What Is Geothermal Energy?

Geothermal Energy” refers to power plants that use ground heat and water resources to generate energy. These plants require between 300°F and 700°F, which comes from either hot water wells, dry steam wells, or hot rock. These resources are tapped by drilling wells and piping hot liquid to the surface.

How Does Geothermal Energy Work?

Geothermal energy works by extracting heat from below the surface of the earth. The extraction works by passing a liquid that absorbs the heat and returns to the surface.

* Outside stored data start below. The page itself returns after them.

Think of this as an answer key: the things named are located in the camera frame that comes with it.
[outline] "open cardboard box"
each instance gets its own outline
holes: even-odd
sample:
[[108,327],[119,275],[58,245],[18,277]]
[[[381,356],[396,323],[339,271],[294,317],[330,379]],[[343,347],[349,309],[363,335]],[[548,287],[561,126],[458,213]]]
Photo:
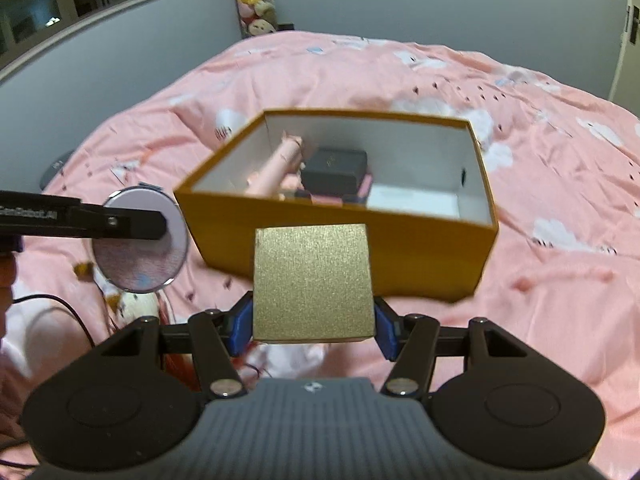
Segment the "open cardboard box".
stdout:
[[[373,176],[363,205],[244,196],[283,133],[317,147],[364,150]],[[350,110],[267,110],[175,190],[208,266],[251,278],[255,230],[365,224],[372,288],[380,296],[444,301],[476,289],[498,232],[494,202],[468,121]]]

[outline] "black box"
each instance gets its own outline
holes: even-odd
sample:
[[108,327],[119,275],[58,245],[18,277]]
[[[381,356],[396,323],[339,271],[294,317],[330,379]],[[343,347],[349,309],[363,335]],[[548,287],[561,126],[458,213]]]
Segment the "black box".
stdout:
[[366,173],[366,152],[319,148],[305,161],[300,177],[312,194],[342,196],[357,194]]

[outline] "wall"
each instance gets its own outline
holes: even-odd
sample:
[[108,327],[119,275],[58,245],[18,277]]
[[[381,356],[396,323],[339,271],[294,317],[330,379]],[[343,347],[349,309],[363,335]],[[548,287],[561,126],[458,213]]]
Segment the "wall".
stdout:
[[151,0],[44,51],[0,83],[0,189],[38,191],[101,122],[239,39],[234,0]]
[[606,98],[626,0],[276,0],[297,29],[446,44]]

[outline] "bed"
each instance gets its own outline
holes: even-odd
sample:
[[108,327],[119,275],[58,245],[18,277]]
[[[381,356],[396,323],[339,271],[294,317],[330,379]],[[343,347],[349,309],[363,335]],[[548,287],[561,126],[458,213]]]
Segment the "bed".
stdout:
[[[146,182],[173,189],[264,108],[399,110],[468,119],[481,145],[500,234],[474,297],[456,305],[390,298],[466,326],[486,316],[593,388],[607,428],[593,464],[627,479],[640,468],[640,121],[541,73],[444,46],[282,32],[235,44],[147,101],[98,127],[47,193],[101,203]],[[192,243],[166,289],[178,322],[227,309],[250,287],[207,269]],[[30,238],[15,296],[57,294],[95,339],[108,334],[98,288],[73,266],[79,240]],[[46,301],[12,307],[2,343],[2,433],[33,386],[88,346]],[[247,362],[271,376],[367,376],[390,368],[373,340],[258,346]],[[462,371],[441,360],[433,387]]]

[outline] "white door frame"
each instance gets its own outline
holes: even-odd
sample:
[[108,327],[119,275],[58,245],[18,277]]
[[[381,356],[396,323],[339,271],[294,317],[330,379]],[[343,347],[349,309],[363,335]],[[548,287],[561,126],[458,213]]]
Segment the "white door frame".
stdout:
[[611,85],[611,90],[609,92],[609,101],[613,101],[613,97],[616,94],[616,89],[618,88],[618,81],[620,79],[620,73],[622,72],[622,63],[625,59],[626,53],[626,44],[628,43],[628,25],[629,18],[633,18],[633,0],[626,0],[626,23],[625,27],[622,29],[622,35],[620,36],[620,56],[618,57],[618,65],[616,66],[616,73],[613,76],[613,83]]

The core of the earth is a hot place. Magma at the earth’s core and radiation from underground mineral deposits generate heat that increases by 1°F every 70F away from the crust.

Geothermal Power Plants

Geothermal plants come in four basic types:

  • Dry Steam Plants: This type of plant is more than one hundred years old, based on an Italian design. The steam that erupts naturally from the earth is trapped, pressured, and directed to turn a turbine.
  • Flash Steam Plants: This access hot water deep below the earth’s crust, pressures it, and converts it to steam. The steam is channeled to power a turbine, condensed, and then returned to the ground.
  • Binary Cycle Plants: These plants transfer the heat from geothermal hot water into an internal liquid. This second liquid creates steam which drives the turbine. Binary cycle design is a closed system as it does not include groundwater.
  • Deep and Enhanced Geothermal Plants: Instead of steam and water, these access heat deep below the earth’s surface. The reliance on a turbine as the end consumer is similar to that of the other system. By virtue of the lack of groundwater, these are closed systems.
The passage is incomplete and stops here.